Your instructions
Write out exactly the first lines of the listing, ending on the line that contains "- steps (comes".

Dataset extract
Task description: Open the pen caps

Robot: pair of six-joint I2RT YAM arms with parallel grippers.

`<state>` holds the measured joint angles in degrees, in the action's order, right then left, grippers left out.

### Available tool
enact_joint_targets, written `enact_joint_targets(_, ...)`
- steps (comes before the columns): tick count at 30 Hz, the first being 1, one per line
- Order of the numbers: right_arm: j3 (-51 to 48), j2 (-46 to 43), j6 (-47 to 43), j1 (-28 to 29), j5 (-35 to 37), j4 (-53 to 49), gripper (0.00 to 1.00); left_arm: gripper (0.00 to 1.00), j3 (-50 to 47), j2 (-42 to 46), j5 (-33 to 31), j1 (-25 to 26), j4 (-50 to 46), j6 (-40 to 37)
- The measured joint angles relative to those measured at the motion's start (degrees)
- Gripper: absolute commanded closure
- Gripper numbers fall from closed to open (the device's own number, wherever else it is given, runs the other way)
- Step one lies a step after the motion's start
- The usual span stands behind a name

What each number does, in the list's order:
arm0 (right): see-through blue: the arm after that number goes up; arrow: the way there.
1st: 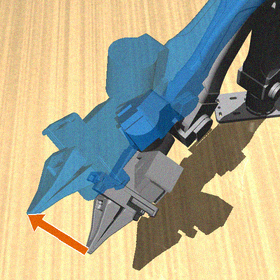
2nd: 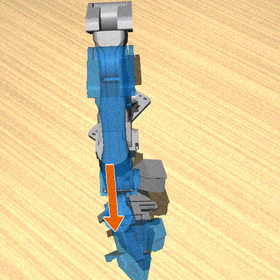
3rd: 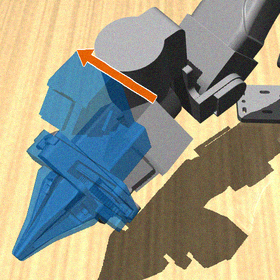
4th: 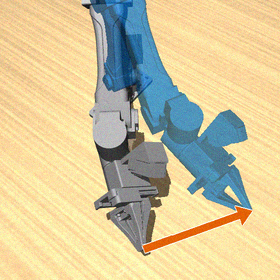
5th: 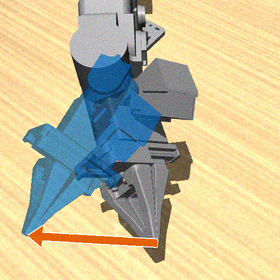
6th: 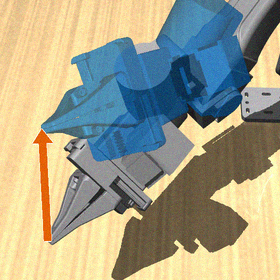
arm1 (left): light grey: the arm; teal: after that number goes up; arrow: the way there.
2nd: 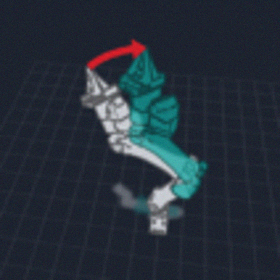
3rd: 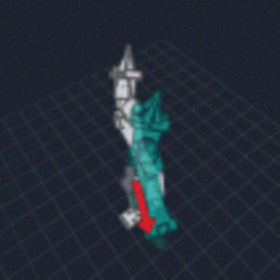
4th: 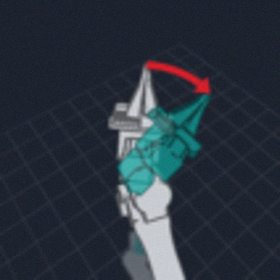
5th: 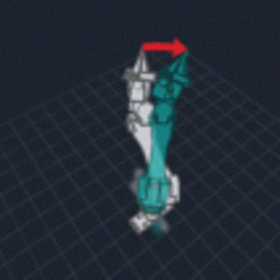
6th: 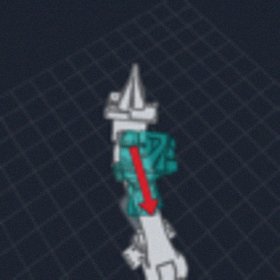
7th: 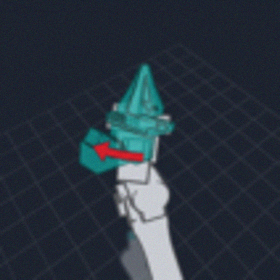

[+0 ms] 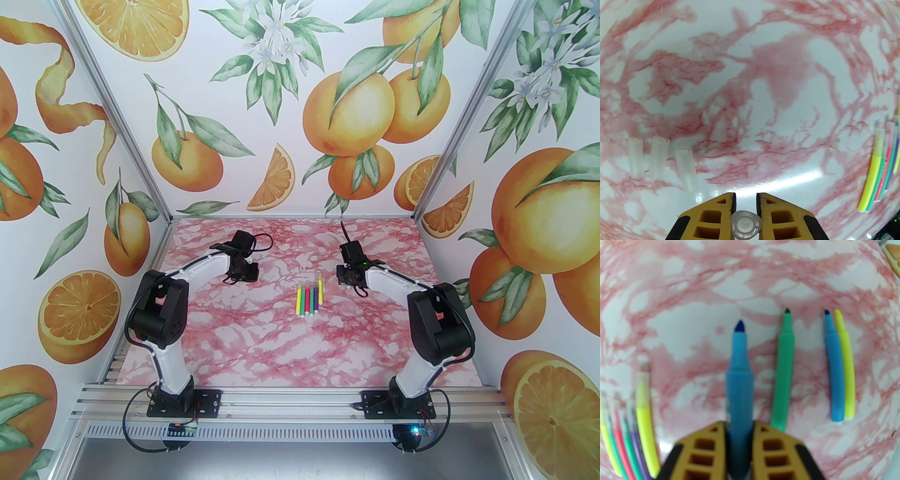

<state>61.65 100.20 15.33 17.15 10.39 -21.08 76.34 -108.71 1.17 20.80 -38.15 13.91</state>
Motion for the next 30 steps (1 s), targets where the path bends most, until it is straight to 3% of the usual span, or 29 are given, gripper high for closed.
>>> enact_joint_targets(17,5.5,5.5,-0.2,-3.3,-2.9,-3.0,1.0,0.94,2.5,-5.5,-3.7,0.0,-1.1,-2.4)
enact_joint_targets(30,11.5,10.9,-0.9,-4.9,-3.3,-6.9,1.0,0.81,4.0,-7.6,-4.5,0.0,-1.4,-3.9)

Solution for this exercise
Task description: Open the pen caps

Robot: pair of six-joint I2RT YAM arms with parallel grippers.

`<state>` holds the measured joint angles in degrees, in the action's order, right then left, grippers left out.

### Available tool
enact_joint_targets, written `enact_joint_targets(_, ...)`
- steps (comes before the columns): tick count at 30 Hz, the first being 1, one per line

There is no more to this answer.